Life of a server is very different. There are some characteristics that make a machine we call a "server". For one thing, it does not usually sits on your desk, but lives in a conditioned place with redundant power, protected from excessive heat or cold, and its access is restricted by a locked door for which only a selected few have the key. It's components are usually higher rated in reliability than its desktop workstation counterparts, even having probably not cutting edge performance.
All that is for a good reason, because a server usually performs some specific function on which the work of many people depends. There are file servers, application servers, database server, authentication servers, proxy servers, directory servers, name servers, and so on. Sometimes, the same machine is performing more than one role, specially where there are no resource usage conflicts between each service. But all of them are usually performing some essential function and either some other system or business process depends on their availability.
A server has to be available and usually have reasonable response time. A server runs a fixed set of processes or services, and usually does not need to deal with unexpected situations like someone sending you a 120MB PowerPoint presentation that you need to print in colour 12 times.
The corollary is, your server memory usage should remain more or less constant. Except under situations where the workload exceeds the planned capacity, your server should be happily working and its resources (CPU, memory, disk) should be used fully. The essential, unforgettable word here is "fully" Fully means completely, but does not mean "in excess"

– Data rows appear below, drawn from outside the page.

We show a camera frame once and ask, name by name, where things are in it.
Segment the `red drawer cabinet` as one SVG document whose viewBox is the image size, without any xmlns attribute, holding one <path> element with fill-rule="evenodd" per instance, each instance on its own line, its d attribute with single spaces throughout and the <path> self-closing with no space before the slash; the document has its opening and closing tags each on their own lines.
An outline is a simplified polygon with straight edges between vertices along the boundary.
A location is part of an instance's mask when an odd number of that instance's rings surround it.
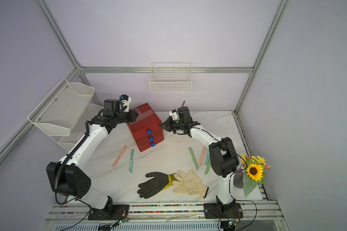
<svg viewBox="0 0 347 231">
<path fill-rule="evenodd" d="M 163 129 L 159 127 L 162 121 L 148 103 L 133 108 L 139 115 L 135 122 L 127 126 L 140 152 L 155 147 L 164 141 Z"/>
</svg>

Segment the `light green knife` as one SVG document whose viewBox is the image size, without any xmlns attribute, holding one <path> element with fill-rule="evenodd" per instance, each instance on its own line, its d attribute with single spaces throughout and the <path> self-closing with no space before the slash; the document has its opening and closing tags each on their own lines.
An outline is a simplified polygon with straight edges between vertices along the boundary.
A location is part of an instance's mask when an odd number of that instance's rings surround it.
<svg viewBox="0 0 347 231">
<path fill-rule="evenodd" d="M 210 169 L 211 169 L 211 162 L 208 161 L 208 163 L 206 164 L 206 169 L 205 169 L 204 175 L 207 175 L 209 173 Z"/>
<path fill-rule="evenodd" d="M 193 163 L 195 165 L 196 170 L 199 170 L 199 164 L 198 164 L 197 159 L 195 157 L 194 151 L 193 151 L 193 149 L 191 147 L 189 147 L 189 151 L 190 151 L 190 155 L 192 157 L 192 161 L 193 161 Z"/>
</svg>

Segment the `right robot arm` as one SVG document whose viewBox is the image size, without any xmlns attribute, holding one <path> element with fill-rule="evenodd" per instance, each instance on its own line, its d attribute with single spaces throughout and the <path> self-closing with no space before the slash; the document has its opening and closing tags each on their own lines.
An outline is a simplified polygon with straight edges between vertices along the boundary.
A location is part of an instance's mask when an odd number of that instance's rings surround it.
<svg viewBox="0 0 347 231">
<path fill-rule="evenodd" d="M 221 138 L 206 130 L 199 122 L 192 119 L 186 106 L 171 111 L 168 119 L 159 127 L 174 134 L 182 131 L 183 135 L 198 140 L 209 149 L 211 167 L 218 176 L 216 201 L 223 207 L 235 205 L 236 201 L 229 188 L 240 162 L 231 138 Z"/>
</svg>

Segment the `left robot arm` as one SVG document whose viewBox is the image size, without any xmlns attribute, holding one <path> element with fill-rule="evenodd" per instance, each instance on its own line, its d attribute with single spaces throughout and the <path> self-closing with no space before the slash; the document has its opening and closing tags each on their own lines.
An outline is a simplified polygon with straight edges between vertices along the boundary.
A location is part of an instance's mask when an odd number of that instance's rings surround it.
<svg viewBox="0 0 347 231">
<path fill-rule="evenodd" d="M 108 196 L 94 186 L 84 168 L 99 144 L 119 124 L 135 122 L 138 113 L 131 110 L 132 99 L 121 95 L 117 100 L 105 100 L 104 108 L 85 122 L 85 133 L 76 145 L 58 162 L 51 162 L 47 174 L 55 195 L 72 196 L 93 209 L 104 209 Z"/>
</svg>

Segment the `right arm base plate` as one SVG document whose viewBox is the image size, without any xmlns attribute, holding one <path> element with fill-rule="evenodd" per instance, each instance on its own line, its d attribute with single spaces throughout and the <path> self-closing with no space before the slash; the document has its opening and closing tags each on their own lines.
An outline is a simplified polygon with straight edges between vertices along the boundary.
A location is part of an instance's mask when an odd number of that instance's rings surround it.
<svg viewBox="0 0 347 231">
<path fill-rule="evenodd" d="M 205 203 L 204 216 L 206 219 L 215 218 L 243 218 L 243 210 L 239 203 L 223 208 L 217 203 Z"/>
</svg>

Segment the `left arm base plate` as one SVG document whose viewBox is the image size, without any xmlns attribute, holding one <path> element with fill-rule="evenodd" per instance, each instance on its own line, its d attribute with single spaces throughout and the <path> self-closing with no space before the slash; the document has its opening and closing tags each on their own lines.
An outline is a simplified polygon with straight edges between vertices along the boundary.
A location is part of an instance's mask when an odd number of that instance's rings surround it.
<svg viewBox="0 0 347 231">
<path fill-rule="evenodd" d="M 104 209 L 91 209 L 88 215 L 88 220 L 123 220 L 127 218 L 130 205 L 111 205 Z"/>
</svg>

And "in excess" when talking about memory means swapping.
Memory usage is the key
Memory is the fastest resource available to the CPU. So don't waste it. Check the documentation that comes with your database. The most mature ones have configuration parameters that allow you to precisely tune the memory usage of the database, and be aware that some of them (for example, MySQL) do have different parameters for different storage engines. So your memory usage with MyISAM tables is radically different than with InnoDB tables (by the way, try not to mix the two in the same instance) As always with database tuning, measure, tweak a single parameter, measure again and continue until you reach the good enough state.
But above all, don't allow the database to swap. You'll find documentation that says that having a swap file or partition of at least double the RAM size a good thing. It does not mean that you should use that swap space. It's there just in case, not for regular use.
How much memory should I use?
You may hear from other people that if you're not using the swap file you're not fully using your memory. They are wrong, it's a common misconception that comes from the confusion between physical and virtual memory.You may hear that if your system is not using 100% of physical RAM you're not doing it right. You may hear that if your database is using more than 50% of physical RAM your're not doing it right.
Those are the kind of "myths" that I hate. It all depends on the database server, and even the storage engine used in the case of MySQL. There is no "right" answer that applies unversally.
Oh, yes, there is in fact an universal rule. Repeat with me, don't swap.